En octobre, il est arrivé deuxième lors d'une compétition en ligne en Égypte. Il s'entraîne pour un concours en janvier dans la ville sainte irakienne de Najaf (Centre).

Il lui arrive de vendre les créations de son calame (tige utilisée pour l'écriture calligraphique, qu'il achète en Turquie ou en Iran) pour des affiches, des devantures de boutiques, voire des stèles funéraires, reconnaît-il.

"Aucun soutien"

"Il n'y a aucun soutien du gouvernement, ni pour la calligraphie ni pour les autres arts", déplore le quinquagénaire.

"À cause de la technologie, la sacralité de la calligraphie a baissé", regrette-t-il.

"La calligraphie requiert plus de temps, plus d'efforts, elle coûte plus cher. Les gens vont vers une production technologique moins onéreuse".

Des décennies durant, dans les rues du Caire, d'Amman, Beyrouth ou Casablanca, la calligraphie s'affichait aux devantures des magasins, sur les murs où l'on pouvait lire des adages populaires, sur les plaques en cuivre à l'entrée d'un immeuble signalant la présence d'un avocat ou d'un médecin.

Elle reste aujourd'hui visible sur les façades défraîchies de certaines boutiques. Les hipsters du monde arabe, nostalgiques et grands amateurs de cette esthétique vintage, sont nombreux à prendre en photos leurs trouvailles pour les partager sur les réseaux sociaux.

Impossible pour M. Hussein d'abandonner son art. Son rêve ? "Voyager en Égypte ou en Turquie, y résider temporairement pour améliorer mon khat".

"Survie"

À l'autre bout de l'Irak, dans le Sud du pays, Waël al-Ramadan ouvre sa boutique dans une ruelle de Bassora. Alors qu'il était encore enfant, son père l'a initié à l'art de la calligraphie.

Le calligraphe Waël al-Ramadan dans sa boutique à Bassora, dans le Sud de l'Irak, le 19 décembre.
Photo : AFP/VNA/CVN

Quand un client vient s'enquérir de ses services pour la confection d'un tampon administratif, il saisit un de ses calames et commence lentement sur un cahier à tracer les mots demandés, à partir de lettres arabes se distinguant par leurs élégantes courbes.

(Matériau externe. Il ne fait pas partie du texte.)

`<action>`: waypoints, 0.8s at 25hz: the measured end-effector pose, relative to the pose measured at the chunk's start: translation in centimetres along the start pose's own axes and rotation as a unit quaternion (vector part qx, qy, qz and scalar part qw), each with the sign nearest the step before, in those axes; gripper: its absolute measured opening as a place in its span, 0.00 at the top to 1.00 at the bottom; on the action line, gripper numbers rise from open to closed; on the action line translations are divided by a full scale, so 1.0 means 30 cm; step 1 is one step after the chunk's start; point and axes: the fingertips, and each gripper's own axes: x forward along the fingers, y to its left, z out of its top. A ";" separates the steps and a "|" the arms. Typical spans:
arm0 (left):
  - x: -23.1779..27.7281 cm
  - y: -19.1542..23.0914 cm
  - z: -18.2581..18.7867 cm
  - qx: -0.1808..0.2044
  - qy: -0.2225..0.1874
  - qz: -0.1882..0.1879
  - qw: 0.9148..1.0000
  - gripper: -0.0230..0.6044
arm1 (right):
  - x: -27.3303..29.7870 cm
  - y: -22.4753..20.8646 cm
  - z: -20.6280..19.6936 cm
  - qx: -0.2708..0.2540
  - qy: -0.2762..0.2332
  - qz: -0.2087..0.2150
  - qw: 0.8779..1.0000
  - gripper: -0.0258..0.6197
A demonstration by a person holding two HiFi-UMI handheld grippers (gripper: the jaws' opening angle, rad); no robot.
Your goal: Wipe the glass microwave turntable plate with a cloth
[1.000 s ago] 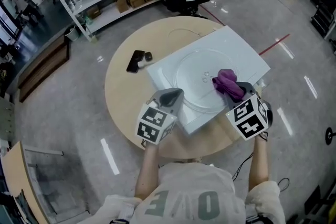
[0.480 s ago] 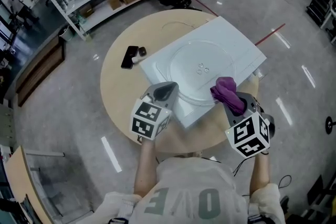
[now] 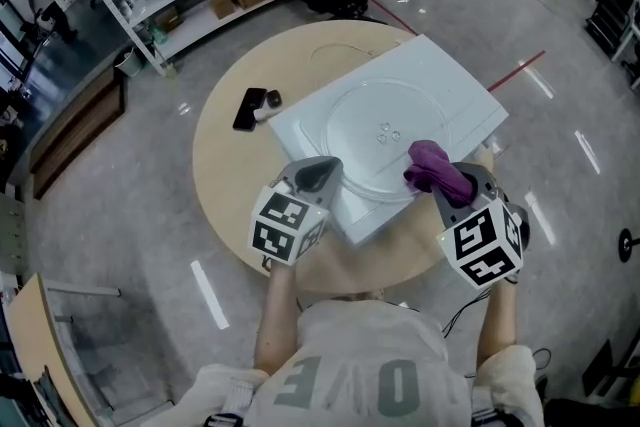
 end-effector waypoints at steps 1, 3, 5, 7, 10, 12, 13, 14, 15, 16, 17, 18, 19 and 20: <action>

Il salue la décision de l'UNESCO, un "grand soutien pour la calligraphie et les calligraphes dans le monde entier".

Il reconnaît toutefois que pour vivre, il enseigne la discipline dans des écoles et met son art au service de la publicité.

"Nous espérons que notre gouvernement s'intéressera à cet art, par le biais d'expositions, de compétitions", ajoute le calligraphe de 49 ans, crâne rasé et tout de noir vêtu.

"La survie de la calligraphie arabe dépend du soutien de l'État", ajoute-t-il. Mais pas question de jeter l'éponge. "J'espère évidemment que mes enfants me succèderont, tout comme j'ai marché sur les pas de mon père", confie-t-il en souriant.